Q&A with Prof. Donna Hallas
December 06, 2019
Prof. Donna Hallas, Clinical Professor & Program Director, Pediatrics NP
What makes the NYU Meyers Pediatric Nurse Practitioner Program stand out?
Our graduates are setting new directions and dimensions for the care of children and their families who most need our attention and expertise. Students have clinical opportunities in both primary care and specialty care — cardiovascular, pulmonary, etc. Many who want to specialize are able to combine their expert skills with kindness while caring for chronically ill children and their families, including as palliative care experts. Some now hold positions at Seattle Children’s, LA Children’s, and right here at NYU Langone Health.
Students come to the program as experienced pediatric nurses from a variety of areas, in-patient and out-patient hospital units, including urgent care centers and emergency departments, and intensive care units. They are highly motivated to step up to the next level and learn assessment, diagnosis, and treatment to become high-level, caring PNPs who help families raise happy, healthy children.
How do you keep the curriculum current?
The uniqueness of New York City, with its five boroughs, provides opportunities to work with many populations, especially the underserved. Students are clinically paired with an expert preceptor to learn ways to assess and care for children with complex medical problems. We also bring real-life situations into the classroom.
The City’s current vaping crisis is an example. Students learned to update their questions about tobacco use to include vaping, asking: “Do you have access to vaping materials? Are you buying it at the store or off the market? Who’s getting it for you? Do you know the harms of vaping? How can I help you?” Likewise, we addressed the recent Measles outbreak, which had more than 700 cases in Brooklyn.

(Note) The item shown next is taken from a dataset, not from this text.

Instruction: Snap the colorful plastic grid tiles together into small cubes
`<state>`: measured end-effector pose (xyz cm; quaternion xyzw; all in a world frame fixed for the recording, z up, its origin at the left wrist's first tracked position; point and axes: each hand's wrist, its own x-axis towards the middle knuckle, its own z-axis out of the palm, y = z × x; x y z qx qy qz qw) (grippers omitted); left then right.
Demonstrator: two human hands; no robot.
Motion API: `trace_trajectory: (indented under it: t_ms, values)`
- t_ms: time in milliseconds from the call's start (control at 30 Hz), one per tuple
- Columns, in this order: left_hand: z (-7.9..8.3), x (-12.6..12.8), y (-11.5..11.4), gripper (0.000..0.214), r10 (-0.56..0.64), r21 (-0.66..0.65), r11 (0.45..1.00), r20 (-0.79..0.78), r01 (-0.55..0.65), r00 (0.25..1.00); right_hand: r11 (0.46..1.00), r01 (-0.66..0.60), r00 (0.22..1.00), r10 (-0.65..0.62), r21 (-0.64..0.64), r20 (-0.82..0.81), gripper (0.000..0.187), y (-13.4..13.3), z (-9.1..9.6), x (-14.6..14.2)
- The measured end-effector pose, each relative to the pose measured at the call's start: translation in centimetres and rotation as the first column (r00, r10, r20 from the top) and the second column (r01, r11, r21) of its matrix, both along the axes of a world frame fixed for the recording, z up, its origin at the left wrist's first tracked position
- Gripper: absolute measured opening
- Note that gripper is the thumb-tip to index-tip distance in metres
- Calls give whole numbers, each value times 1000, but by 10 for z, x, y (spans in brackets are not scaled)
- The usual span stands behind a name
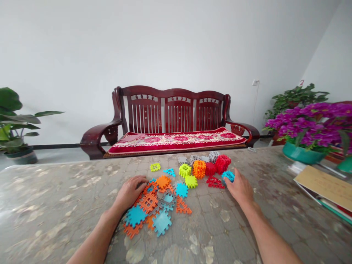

Why do some parents hesitate to vaccinate their children?
What motivated you to join the national discussion on vaccines?
In my practice, I had some parents who adamantly refused to give their children vaccines and some who automatically accepted them. The reasons were often cultural. When I first started studying vaccine hesitancy four years ago, it was a relatively new area. We developed an online intervention that was survey based and gave the responder resources and scientific information based on their responses, like a photo of a child with whooping cough or pertussis if they didn’t plan to vaccinate.
We didn’t get 100% of the responders to choose vaccination, but we did get statistical significance for prenatal women. We helped our parents and adolescents understand that there’s good scientific information versus people just talking or being angry about vaccines.
In our next study, we plan to look at individuals who are vaccine resistant or vaccine refusers. For example, the measles crisis in Brooklyn and Rockland County — and across the United States — primarily affected children who had never been vaccinated. The parents had refused vaccines. We need to investigate what we can do to help people better understand the scientific evidence supporting vaccines, rather than just refuse for unfounded reasons.
The book you edited, Behavioral Pediatric Healthcare for Nurse Practitioners, was named a 2018 Book of the Year. It calls for assessing and treating abnormal behaviors in children in the primary care setting.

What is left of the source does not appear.